What you have to do> With the pictures excluded, reproduce all of the data exactly.

__________________________________________________

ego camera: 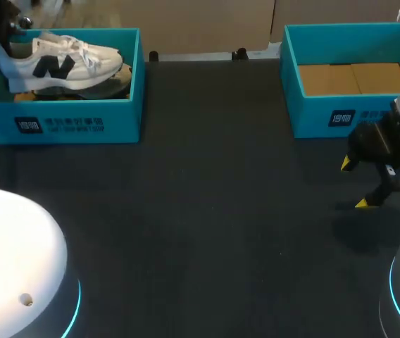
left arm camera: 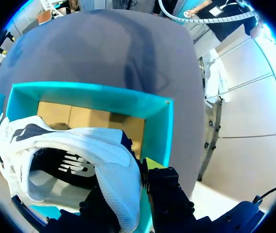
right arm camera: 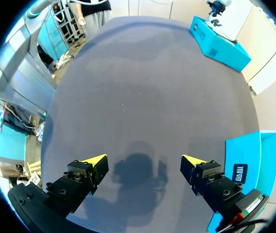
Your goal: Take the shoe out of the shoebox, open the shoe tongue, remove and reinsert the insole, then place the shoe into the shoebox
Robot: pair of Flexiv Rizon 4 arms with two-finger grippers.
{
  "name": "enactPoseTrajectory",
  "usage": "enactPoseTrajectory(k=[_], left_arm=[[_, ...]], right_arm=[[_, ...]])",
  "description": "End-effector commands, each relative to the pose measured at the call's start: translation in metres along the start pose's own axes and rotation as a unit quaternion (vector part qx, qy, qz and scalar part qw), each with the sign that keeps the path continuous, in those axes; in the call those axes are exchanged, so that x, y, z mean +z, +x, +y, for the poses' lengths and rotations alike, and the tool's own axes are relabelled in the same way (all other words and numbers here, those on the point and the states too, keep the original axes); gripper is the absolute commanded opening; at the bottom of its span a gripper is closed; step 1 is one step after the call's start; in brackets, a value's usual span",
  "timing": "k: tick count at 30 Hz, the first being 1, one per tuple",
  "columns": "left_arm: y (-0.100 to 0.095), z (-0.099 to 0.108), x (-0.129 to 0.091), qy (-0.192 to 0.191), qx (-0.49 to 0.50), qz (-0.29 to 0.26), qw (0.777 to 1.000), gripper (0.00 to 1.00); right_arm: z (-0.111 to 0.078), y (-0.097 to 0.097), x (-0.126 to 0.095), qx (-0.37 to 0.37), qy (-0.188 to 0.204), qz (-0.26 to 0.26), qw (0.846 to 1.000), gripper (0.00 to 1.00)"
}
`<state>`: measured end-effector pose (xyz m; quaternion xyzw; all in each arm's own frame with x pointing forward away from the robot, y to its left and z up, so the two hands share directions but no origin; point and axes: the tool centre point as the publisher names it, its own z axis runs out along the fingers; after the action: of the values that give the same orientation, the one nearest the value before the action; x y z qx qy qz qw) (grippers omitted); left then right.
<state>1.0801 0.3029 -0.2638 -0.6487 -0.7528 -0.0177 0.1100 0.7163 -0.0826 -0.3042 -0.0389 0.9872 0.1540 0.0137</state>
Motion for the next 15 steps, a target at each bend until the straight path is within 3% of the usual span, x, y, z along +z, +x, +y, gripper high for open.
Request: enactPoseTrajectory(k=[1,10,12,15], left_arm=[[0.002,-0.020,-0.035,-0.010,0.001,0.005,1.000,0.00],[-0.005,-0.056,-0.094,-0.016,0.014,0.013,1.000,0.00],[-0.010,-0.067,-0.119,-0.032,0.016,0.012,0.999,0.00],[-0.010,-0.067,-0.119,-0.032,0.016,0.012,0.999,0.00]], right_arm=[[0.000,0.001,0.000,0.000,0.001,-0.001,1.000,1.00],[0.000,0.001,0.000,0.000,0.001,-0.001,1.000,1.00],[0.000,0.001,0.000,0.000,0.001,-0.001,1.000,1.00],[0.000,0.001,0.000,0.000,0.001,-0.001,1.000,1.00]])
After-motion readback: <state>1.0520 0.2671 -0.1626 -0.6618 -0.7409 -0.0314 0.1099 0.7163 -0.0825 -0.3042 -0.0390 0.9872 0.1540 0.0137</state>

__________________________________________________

Result of the exercise>
ego camera: 
left arm camera: 
right arm camera: 
Your goal: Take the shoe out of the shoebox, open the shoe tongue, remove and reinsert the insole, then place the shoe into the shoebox
Robot: pair of Flexiv Rizon 4 arms with two-finger grippers.
{
  "name": "enactPoseTrajectory",
  "usage": "enactPoseTrajectory(k=[_], left_arm=[[_, ...]], right_arm=[[_, ...]])",
  "description": "End-effector commands, each relative to the pose measured at the call's start: translation in metres along the start pose's own axes and rotation as a unit quaternion (vector part qx, qy, qz and scalar part qw), each with the sign that keeps the path continuous, in those axes; in the call those axes are exchanged, so that x, y, z mean +z, +x, +y, for the poses' lengths and rotations alike, and the tool's own axes are relabelled in the same way (all other words and numbers here, those on the point and the states too, keep the original axes); gripper is the absolute commanded opening; at the bottom of its span a gripper is closed; step 1 is one step after the call's start; in brackets, a value's usual span",
  "timing": "k: tick count at 30 Hz, the first being 1, one per tuple",
  "columns": "left_arm: y (-0.100 to 0.095), z (-0.099 to 0.108), x (-0.129 to 0.091), qy (-0.192 to 0.191), qx (-0.49 to 0.50), qz (-0.29 to 0.26), qw (0.777 to 1.000), gripper (0.00 to 1.00); right_arm: z (-0.111 to 0.078), y (-0.097 to 0.097), x (-0.126 to 0.095), qx (-0.37 to 0.37), qy (-0.188 to 0.204), qz (-0.26 to 0.26), qw (0.846 to 1.000), gripper (0.00 to 1.00)"
}
`<state>`: measured end-effector pose (xyz m; quaternion xyzw; all in each arm's own frame with x pointing forward away from the robot, y to its left and z up, so the two hands share directions but no origin; point and axes: the tool centre point as the publisher names it, its own z axis runs out along the fingers; after the action: of the values that give the same orientation, the one nearest the value before the action; x y z qx qy qz qw) (grippers omitted); left then right.
<state>1.0801 0.3029 -0.2638 -0.6487 -0.7528 -0.0177 0.1100 0.7163 -0.0826 -0.3042 -0.0389 0.9872 0.1540 0.0137</state>
Motion for the next 15 steps, a target at each bend until the straight path is within 3% of the usual span, x, y, z along +z, +x, +y, gripper high for open.
Request: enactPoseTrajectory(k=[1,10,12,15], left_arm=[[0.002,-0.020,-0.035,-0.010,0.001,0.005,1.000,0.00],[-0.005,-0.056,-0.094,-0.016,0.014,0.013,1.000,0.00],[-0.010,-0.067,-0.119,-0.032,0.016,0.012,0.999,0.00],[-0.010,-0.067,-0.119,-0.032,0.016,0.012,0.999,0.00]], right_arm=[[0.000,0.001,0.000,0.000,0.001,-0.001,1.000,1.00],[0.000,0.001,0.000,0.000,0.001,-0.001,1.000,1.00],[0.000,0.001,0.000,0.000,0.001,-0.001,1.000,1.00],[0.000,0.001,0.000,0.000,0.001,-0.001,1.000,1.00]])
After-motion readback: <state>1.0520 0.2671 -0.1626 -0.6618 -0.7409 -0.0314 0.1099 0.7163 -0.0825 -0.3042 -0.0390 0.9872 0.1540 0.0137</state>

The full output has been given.